If a line below contains "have", count it. Report the final total and nothing more.

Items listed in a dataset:
▽

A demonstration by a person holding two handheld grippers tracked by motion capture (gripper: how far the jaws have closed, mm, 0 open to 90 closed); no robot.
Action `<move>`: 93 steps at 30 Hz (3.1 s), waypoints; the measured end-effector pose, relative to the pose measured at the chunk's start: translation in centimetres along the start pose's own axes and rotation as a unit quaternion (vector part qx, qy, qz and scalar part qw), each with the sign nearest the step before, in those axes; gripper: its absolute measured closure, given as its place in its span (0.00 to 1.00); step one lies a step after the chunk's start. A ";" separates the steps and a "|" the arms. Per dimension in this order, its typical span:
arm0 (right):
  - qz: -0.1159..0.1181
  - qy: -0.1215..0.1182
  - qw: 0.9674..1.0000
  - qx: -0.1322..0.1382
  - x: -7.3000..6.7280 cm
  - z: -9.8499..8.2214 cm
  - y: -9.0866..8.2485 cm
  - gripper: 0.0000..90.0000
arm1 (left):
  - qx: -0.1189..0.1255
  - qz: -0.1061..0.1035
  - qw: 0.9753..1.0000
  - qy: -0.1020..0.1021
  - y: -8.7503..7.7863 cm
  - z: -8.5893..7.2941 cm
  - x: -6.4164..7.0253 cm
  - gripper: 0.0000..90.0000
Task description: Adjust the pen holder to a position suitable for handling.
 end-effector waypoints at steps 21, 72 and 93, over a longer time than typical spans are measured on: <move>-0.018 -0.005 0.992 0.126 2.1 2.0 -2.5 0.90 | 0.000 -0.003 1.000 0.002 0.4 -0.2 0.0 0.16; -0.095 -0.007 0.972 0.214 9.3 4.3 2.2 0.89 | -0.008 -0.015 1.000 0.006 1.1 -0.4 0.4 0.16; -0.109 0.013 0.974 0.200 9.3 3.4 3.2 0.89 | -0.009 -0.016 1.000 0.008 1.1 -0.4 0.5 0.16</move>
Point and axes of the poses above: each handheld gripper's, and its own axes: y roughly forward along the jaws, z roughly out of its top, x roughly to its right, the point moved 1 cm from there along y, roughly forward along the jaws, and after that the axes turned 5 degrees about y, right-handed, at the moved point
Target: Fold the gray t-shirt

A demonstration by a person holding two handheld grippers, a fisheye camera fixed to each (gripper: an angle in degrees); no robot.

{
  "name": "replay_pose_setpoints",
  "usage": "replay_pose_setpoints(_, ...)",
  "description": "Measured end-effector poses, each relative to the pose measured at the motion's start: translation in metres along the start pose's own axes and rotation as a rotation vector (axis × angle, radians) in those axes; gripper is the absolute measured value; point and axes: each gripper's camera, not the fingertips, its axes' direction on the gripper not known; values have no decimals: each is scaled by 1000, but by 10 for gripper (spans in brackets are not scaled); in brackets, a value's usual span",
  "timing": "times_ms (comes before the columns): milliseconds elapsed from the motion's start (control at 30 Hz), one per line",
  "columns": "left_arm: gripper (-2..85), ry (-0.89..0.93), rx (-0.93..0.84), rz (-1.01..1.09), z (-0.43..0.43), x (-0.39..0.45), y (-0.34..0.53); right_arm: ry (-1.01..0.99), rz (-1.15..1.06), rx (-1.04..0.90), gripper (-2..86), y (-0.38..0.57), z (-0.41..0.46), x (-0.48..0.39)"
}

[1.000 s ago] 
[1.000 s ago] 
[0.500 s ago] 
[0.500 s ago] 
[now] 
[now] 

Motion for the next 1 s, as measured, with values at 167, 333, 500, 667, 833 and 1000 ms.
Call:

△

EXERCISE OUTPUT: 2